The Health Protection (Coronavirus, Restrictions) (Self-Isolation) (England) Regulations 2020 (the Regulation) came into force yesterday (28 September 2020) and they have important implications for employers and employees alike. A copy of the Regulations can be found here.
The Regulation introduces important obligations for all workers to notify their employer if they are required to self-isolate if they are due to undertake any work from a location that is not where they are self-isolating. The self-isolation location will usually be an employee’s home but wherever the location, the Regulation applies to any work undertaken outside of that location and therefore could include attending site meetings, client offices etc as well as the office.
Obligation to Self-Isolate
The Regulation requires self-isolation where an employee is informed by an NHS or Local Authority worker or representative that:
- they have tested positive for Covid-19 such that they are within an isolation period;
- they have had close contact after 28 September with someone who has tested positive such that they are within an isolation period; or
- a child (under 18s) for whom the employee is responsible has tested positive such that they are within an isolation period; or
- a child for whom the employee is responsible has had close contact with someone who has tested positive such that they are within an isolation period.
The Regulation also provide that notification may come from the Secretary of State but we await further clarification of precisely what that means; it may include for example, through the NHS Covid Smartphone App or where employees have had a private or ‘non NHS’ test. We will keep the position under review and provide clarification as soon as it is available.
Period of Self-Isolation
The period of isolation required will vary depending on a number of factors but employees should be notified of the required period of isolation when they are notified of 1 – 4 above. In broad terms, an individual is required to self-isolate for a period of 10 days from the date of receipt of the positive test for Covid-19 or where they have come into close contact with somebody who has received a positive test result for Coronavirus, then they must self-isolate for a period of 14 days from the later of (a) 5 days before the date of a positive test result from a close contact or (b) from the date on which the close contact first reported symptoms of Coronavirus.

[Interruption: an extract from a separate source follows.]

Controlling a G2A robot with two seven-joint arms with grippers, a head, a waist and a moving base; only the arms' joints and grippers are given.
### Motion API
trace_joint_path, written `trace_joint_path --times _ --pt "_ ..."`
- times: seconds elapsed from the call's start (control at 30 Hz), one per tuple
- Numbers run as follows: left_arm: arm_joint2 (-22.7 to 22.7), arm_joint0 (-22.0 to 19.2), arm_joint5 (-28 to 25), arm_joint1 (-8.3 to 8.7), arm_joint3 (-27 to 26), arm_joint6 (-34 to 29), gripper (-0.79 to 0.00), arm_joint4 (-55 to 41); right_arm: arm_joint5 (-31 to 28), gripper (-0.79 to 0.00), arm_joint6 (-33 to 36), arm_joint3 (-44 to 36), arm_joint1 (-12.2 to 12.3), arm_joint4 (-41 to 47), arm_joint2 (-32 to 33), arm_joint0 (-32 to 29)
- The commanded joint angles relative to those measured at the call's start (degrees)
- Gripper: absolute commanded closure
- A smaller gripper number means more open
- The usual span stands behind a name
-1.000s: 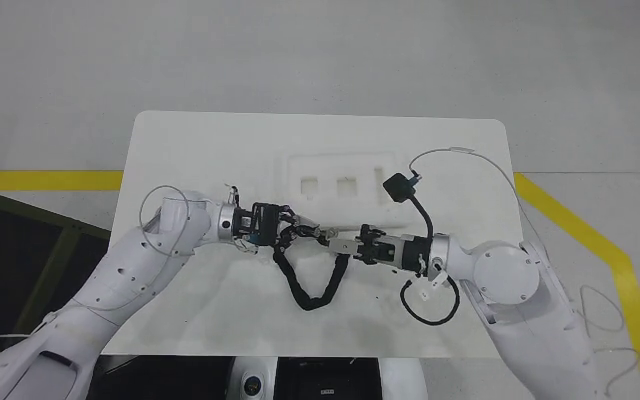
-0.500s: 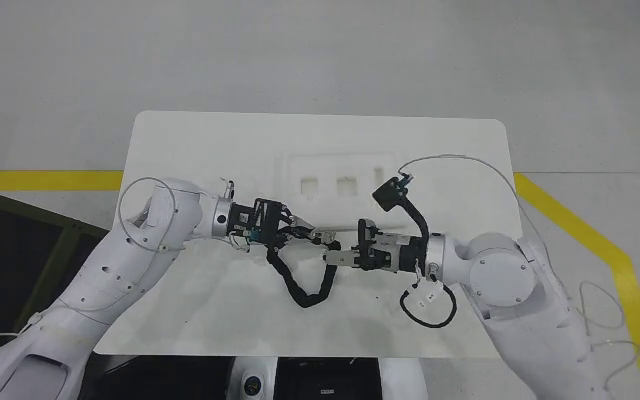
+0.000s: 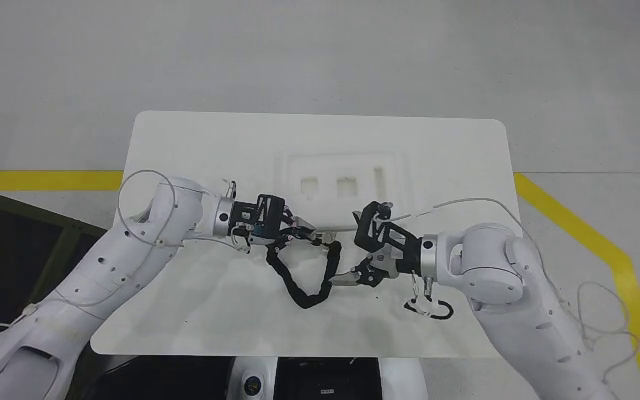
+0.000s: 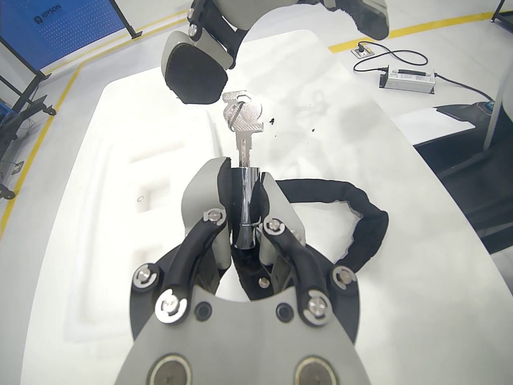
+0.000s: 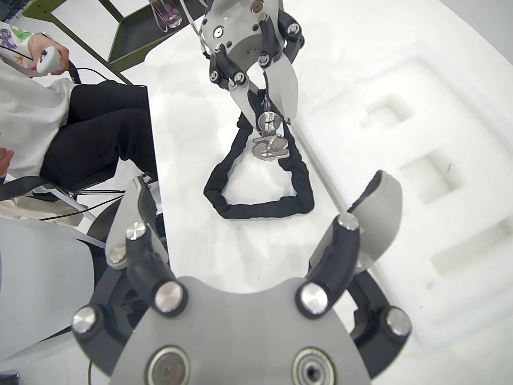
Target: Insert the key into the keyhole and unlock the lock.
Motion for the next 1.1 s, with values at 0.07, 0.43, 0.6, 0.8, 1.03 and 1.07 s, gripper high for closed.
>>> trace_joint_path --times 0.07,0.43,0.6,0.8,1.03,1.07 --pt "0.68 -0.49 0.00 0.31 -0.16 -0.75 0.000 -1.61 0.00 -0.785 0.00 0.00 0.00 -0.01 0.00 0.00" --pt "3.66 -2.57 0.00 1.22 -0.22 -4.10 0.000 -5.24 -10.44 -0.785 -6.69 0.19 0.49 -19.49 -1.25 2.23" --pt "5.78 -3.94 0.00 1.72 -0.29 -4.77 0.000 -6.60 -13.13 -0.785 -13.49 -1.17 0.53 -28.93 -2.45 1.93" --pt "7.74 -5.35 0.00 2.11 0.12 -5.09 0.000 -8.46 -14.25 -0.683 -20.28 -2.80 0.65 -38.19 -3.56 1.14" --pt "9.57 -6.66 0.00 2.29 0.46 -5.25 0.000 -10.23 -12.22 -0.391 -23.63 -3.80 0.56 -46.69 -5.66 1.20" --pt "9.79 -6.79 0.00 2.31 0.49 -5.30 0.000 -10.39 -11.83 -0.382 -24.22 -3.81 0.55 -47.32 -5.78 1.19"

Under section 7 of the Regulation, an employer cannot knowingly allow a self-isolating employee to attend any place other than their isolation location for any purpose related to the worker’s employment. If an officer of any business consents to a breach that obligation or if any breach is attributable to their negligence, then that individual officer and the business will have committed a criminal offence.
Under section 8 of the Regulation, a self-isolating employer who is (a) aware of the requirement to self-isolate and (b) due to work during the self-isolation period other than their designated isolation location, must notify their employer of a requirement to self-isolate and the start and end date of the isolation period. Any breach of this obligation is a criminal offence.
This raises important questions for those who have staff attending the office and employers should undertake an urgent review of their employee notification processes to ensure that confirmations are received from employees that 1 – 4 does not apply to them before they attend the office and employees should be informed of their obligations to report to their employer those matters covered by section 8 of the Regulation.